Luxury EV maker Lucid Motors is growing at a clip faster, but Cox projects deliveries of 1,344 vehicles in the January to March period. That represents a 27 percent increase vs. fourth-quarter 2022, but it’s a slow start for Lucid to meet its 2023 guidance of 14,000 Air sedans.
The two startups are cutting costs and laying off workers a year and a half after their first deliveries in fall 2021. Both have seen their stock prices drop by about 70 percent in the last 12 months.
Rivian says it has enough demand, but has been unable to solve manufacturing issues at its Illinois plant, which has a 150,000-unit annual capacity. Lucid says it needs to raise brand awareness to grow its order backlog.
Meanwhile, EV leader Tesla has been able to cut prices, leverage the new $7,500 EV tax credit and post record numbers. Cox estimates US first-quarter deliveries at 180,993 vehicles for Tesla, a 38 percent increase over the previous quarter and a 40 percent improvement from first-quarter 2022.

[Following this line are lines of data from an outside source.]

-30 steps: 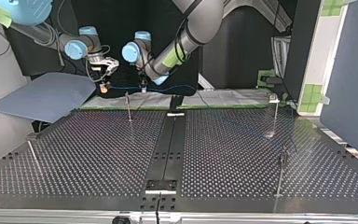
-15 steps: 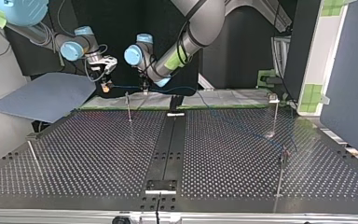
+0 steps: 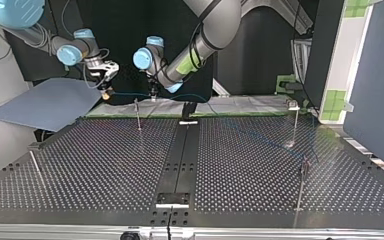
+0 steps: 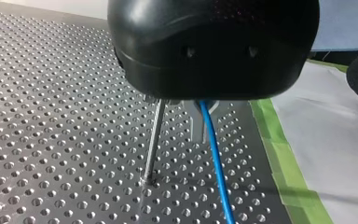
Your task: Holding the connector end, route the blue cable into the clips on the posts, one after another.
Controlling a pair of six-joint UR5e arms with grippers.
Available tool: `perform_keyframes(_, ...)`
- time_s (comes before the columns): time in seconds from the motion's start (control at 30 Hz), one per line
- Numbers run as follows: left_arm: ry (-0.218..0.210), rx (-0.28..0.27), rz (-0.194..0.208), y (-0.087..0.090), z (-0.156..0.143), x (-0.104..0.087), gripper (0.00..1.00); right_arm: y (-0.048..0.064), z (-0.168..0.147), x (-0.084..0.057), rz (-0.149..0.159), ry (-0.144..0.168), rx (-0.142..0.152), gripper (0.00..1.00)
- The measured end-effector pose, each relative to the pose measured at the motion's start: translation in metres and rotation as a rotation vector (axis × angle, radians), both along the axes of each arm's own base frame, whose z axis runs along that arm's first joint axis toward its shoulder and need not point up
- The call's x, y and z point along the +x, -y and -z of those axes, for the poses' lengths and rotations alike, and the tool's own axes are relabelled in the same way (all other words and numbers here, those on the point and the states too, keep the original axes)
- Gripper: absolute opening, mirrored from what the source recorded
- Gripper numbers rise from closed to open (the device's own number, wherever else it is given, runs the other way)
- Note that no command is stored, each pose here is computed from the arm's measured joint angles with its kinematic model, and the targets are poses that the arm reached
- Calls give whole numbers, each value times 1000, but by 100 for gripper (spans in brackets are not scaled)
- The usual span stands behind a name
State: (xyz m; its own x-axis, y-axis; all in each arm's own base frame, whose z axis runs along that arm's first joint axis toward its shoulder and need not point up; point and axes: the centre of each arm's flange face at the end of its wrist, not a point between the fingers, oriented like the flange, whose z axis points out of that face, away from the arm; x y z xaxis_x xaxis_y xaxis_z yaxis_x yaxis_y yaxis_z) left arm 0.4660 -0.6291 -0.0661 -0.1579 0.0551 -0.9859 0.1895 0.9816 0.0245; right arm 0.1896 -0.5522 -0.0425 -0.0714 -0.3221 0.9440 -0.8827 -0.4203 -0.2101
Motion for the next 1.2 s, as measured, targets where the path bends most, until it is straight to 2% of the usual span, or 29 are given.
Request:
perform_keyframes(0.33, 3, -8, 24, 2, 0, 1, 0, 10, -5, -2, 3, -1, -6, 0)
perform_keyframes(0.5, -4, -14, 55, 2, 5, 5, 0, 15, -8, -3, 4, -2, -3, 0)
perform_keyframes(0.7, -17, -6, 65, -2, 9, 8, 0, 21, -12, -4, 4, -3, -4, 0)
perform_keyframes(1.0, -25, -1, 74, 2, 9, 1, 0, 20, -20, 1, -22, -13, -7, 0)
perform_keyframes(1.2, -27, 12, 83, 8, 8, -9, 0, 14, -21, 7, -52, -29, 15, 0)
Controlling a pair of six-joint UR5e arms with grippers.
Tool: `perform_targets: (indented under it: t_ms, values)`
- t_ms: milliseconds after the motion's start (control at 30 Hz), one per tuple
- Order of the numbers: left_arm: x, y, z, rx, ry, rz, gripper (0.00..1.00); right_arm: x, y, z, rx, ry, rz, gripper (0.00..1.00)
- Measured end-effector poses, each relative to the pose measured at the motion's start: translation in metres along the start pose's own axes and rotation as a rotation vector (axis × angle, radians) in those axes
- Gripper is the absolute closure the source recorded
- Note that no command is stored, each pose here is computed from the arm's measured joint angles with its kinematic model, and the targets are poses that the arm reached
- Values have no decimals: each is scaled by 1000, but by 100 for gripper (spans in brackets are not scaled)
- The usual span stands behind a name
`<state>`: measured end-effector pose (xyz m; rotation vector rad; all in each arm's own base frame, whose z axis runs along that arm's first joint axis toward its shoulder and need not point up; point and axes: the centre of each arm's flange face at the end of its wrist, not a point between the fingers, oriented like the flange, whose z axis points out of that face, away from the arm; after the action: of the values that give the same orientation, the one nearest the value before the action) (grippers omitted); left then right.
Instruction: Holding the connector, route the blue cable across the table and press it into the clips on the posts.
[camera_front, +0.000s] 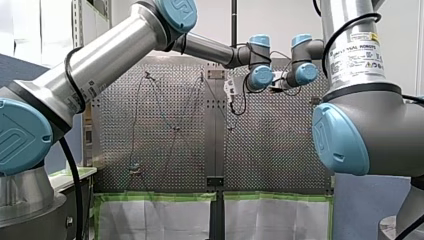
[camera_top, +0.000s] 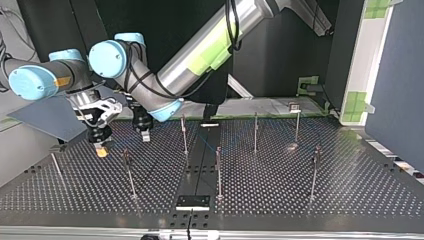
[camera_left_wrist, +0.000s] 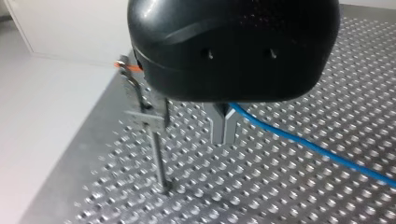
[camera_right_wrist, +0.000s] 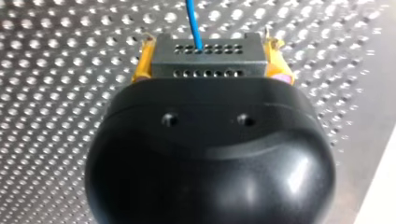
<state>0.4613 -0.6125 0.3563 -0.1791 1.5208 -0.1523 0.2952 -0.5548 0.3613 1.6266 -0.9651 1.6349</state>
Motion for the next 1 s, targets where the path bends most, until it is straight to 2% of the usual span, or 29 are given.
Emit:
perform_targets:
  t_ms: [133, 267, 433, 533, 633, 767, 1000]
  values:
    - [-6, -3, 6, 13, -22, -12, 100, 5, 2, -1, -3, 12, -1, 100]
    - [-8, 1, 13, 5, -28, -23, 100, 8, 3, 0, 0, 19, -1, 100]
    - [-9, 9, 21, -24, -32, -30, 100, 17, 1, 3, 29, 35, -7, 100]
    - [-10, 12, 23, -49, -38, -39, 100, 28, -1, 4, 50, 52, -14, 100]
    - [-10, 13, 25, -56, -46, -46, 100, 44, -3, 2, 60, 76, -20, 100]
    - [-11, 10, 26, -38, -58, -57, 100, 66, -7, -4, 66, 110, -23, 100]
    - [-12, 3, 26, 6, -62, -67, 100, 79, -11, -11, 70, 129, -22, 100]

“Tesla, which lowered prices in the first quarter to spark demand, is forecast to post solid sales gains and surpasses market share of 5 percent for the first time,” Cox said in its first-quarter sales forecast. “Tesla will be the top luxury-vehicle seller in the US in Q1, by far, with sales more than double that of BMW or Mercedes.”
Rivian’s projected market share of 0.2 percent for the first quarter is up from 0.1 percent a year earlier, Cox said. Lucid’s share is projected to be under 0.1 percent. Both automakers are expected to report sales in April.